▶ _Task prompt_:
Pull every line containing "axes" from the data.

▶ _Recorded data_:
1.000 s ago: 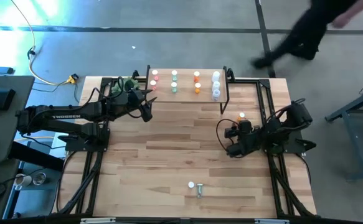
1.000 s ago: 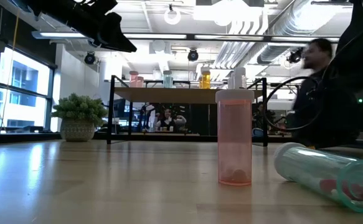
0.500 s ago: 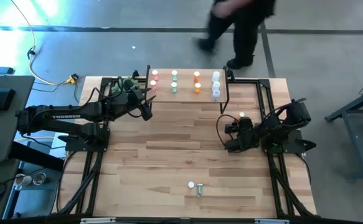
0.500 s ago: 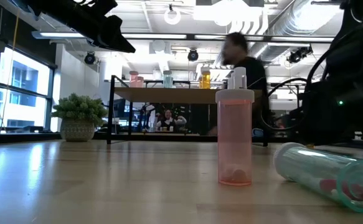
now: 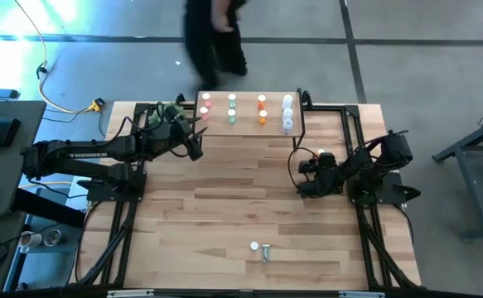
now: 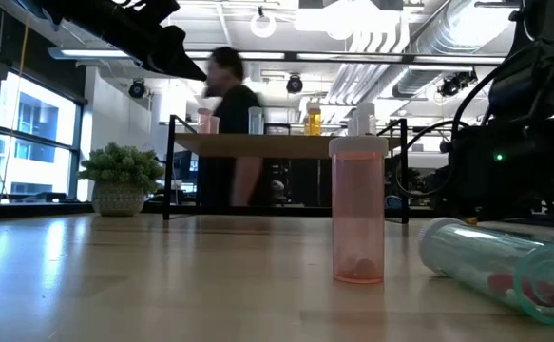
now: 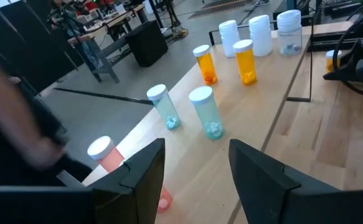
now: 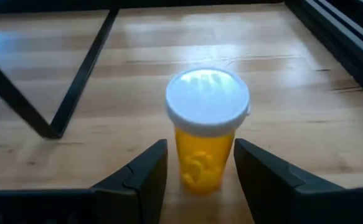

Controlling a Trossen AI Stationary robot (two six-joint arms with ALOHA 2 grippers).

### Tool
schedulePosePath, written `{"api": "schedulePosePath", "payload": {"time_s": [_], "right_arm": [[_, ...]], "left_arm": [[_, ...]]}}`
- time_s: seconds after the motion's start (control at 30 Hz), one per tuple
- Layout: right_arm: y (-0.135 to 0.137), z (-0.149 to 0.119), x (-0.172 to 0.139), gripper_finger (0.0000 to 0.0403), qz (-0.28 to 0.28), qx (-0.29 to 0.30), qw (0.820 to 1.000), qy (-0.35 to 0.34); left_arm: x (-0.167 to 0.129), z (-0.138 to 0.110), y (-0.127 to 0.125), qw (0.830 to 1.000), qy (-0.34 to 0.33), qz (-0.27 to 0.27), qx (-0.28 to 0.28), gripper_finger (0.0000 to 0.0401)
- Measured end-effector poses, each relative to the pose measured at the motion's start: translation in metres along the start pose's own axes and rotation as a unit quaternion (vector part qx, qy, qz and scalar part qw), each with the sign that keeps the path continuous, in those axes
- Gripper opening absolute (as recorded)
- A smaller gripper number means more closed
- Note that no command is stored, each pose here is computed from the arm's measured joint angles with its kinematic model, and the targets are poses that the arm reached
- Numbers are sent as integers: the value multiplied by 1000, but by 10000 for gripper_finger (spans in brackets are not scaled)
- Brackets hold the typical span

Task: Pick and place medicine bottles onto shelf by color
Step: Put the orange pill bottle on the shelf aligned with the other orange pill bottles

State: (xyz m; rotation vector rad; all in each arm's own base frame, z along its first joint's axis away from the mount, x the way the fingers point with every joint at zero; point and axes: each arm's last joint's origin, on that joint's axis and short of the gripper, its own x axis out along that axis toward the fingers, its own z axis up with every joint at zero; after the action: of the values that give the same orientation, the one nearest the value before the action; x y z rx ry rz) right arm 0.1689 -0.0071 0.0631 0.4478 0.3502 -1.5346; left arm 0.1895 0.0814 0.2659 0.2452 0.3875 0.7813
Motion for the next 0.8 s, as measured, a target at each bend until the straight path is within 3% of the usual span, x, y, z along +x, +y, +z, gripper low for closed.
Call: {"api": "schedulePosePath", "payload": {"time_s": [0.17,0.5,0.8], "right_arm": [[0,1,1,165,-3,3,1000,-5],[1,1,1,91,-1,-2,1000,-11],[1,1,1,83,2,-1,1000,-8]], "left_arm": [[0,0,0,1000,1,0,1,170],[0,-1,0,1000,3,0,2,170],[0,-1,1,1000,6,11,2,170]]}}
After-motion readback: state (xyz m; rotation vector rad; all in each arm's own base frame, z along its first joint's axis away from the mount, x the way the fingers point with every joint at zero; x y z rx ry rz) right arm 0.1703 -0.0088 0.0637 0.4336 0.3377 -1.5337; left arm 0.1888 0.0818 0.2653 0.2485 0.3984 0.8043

▶ _Solution_:
- Measured end-effector poses, each relative to the pose measured at the motion's start: translation in metres along the start pose's own axes and rotation as a unit quaternion (vector part qx, qy, qz and scalar part qw), each with the sign that keeps the path continuous, in those axes
State: (xyz m; rotation vector rad; all in each arm's own base frame, z along its first joint's axis away from the mount, x the way the fingers point with every joint at zero; point and axes: each arm's last joint's origin, on that joint's axis and short of the gripper, its own x axis out along that axis toward the fingers, its own z axis up with every joint at zero; after the action: of the values that give the same orientation, the one nearest the value before the action; x y z rx ry rz) right arm 0.1689 -0.0071 0.0631 0.4478 0.3502 -1.5346; left arm 0.1895 0.0814 0.2659 0.2452 0.3875 0.7813

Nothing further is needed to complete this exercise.